Supplied material:
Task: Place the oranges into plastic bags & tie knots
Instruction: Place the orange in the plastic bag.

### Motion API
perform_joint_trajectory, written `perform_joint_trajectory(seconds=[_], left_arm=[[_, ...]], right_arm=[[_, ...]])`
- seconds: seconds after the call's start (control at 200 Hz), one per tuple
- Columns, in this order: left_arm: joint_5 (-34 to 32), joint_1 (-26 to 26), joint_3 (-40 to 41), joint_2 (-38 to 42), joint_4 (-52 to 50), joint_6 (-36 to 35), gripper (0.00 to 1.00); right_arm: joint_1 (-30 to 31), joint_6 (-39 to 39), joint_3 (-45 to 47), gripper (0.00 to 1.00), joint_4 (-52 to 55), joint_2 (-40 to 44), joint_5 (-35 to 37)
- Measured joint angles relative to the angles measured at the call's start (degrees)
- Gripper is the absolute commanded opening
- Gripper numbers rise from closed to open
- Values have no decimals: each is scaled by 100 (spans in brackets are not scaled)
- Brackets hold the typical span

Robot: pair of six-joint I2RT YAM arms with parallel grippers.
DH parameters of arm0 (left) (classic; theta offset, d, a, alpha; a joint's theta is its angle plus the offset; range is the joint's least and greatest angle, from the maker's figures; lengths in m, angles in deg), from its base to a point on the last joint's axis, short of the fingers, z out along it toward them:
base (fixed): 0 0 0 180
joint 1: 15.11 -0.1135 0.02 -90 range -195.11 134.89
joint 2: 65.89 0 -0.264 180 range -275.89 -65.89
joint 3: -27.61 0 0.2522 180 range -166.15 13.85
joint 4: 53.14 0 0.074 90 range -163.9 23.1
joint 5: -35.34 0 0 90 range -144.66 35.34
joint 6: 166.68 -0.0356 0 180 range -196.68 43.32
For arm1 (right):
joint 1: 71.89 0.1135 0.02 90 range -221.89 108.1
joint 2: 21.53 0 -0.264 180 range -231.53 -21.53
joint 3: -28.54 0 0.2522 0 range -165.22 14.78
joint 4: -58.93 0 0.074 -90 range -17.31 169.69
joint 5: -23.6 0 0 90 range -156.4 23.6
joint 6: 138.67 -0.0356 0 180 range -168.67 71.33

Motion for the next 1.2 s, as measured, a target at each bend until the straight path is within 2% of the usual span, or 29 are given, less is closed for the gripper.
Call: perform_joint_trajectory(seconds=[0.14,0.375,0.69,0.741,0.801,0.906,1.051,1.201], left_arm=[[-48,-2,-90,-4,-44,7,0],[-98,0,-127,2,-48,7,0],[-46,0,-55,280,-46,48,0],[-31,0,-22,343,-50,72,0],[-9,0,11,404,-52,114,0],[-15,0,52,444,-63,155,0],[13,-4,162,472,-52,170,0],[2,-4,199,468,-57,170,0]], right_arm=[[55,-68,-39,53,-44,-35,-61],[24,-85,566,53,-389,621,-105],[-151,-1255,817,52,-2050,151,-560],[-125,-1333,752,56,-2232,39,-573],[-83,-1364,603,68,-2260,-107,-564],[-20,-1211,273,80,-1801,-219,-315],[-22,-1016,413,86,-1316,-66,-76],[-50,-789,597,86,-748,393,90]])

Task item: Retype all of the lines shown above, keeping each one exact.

Written answer:
Task: Place the oranges into plastic bags & tie knots
Instruction: Place the orange in the plastic bag.

### Motion API
perform_joint_trajectory, written `perform_joint_trajectory(seconds=[_], left_arm=[[_, ...]], right_arm=[[_, ...]])`
- seconds: seconds after the call's start (control at 200 Hz), one per tuple
- Columns, in this order: left_arm: joint_5 (-34 to 32), joint_1 (-26 to 26), joint_3 (-40 to 41), joint_2 (-38 to 42), joint_4 (-52 to 50), joint_6 (-36 to 35), gripper (0.00 to 1.00); right_arm: joint_1 (-30 to 31), joint_6 (-39 to 39), joint_3 (-45 to 47), gripper (0.00 to 1.00), joint_4 (-52 to 55), joint_2 (-40 to 44), joint_5 (-35 to 37)
- Measured joint angles relative to the angles measured at the call's start (degrees)
- Gripper is the absolute commanded opening
- Gripper numbers rise from closed to open
- Values have no decimals: each is scaled by 100 (spans in brackets are not scaled)
- Brackets hold the typical span

Robot: pair of six-joint I2RT YAM arms with parallel grippers.
DH parameters of arm0 (left) (classic; theta offset, d, a, alpha; a joint's theta is its angle plus the offset; range is the joint's least and greatest angle, from the maker's figures; lengths in m, angles in deg), from its base to a point on the last joint's axis, short of the fingers, z out along it toward them:
base (fixed): 0 0 0 180
joint 1: 15.11 -0.1135 0.02 -90 range -195.11 134.89
joint 2: 65.89 0 -0.264 180 range -275.89 -65.89
joint 3: -27.61 0 0.2522 180 range -166.15 13.85
joint 4: 53.14 0 0.074 90 range -163.9 23.1
joint 5: -35.34 0 0 90 range -144.66 35.34
joint 6: 166.68 -0.0356 0 180 range -196.68 43.32
For arm1 (right):
joint 1: 71.89 0.1135 0.02 90 range -221.89 108.1
joint 2: 21.53 0 -0.264 180 range -231.53 -21.53
joint 3: -28.54 0 0.2522 0 range -165.22 14.78
joint 4: -58.93 0 0.074 -90 range -17.31 169.69
joint 5: -23.6 0 0 90 range -156.4 23.6
joint 6: 138.67 -0.0356 0 180 range -168.67 71.33

Motion for the next 1.2 s, as measured, a target at each bend until the straight path is within 2% of the usual span, or 29 are given, less is closed for the gripper.
Call: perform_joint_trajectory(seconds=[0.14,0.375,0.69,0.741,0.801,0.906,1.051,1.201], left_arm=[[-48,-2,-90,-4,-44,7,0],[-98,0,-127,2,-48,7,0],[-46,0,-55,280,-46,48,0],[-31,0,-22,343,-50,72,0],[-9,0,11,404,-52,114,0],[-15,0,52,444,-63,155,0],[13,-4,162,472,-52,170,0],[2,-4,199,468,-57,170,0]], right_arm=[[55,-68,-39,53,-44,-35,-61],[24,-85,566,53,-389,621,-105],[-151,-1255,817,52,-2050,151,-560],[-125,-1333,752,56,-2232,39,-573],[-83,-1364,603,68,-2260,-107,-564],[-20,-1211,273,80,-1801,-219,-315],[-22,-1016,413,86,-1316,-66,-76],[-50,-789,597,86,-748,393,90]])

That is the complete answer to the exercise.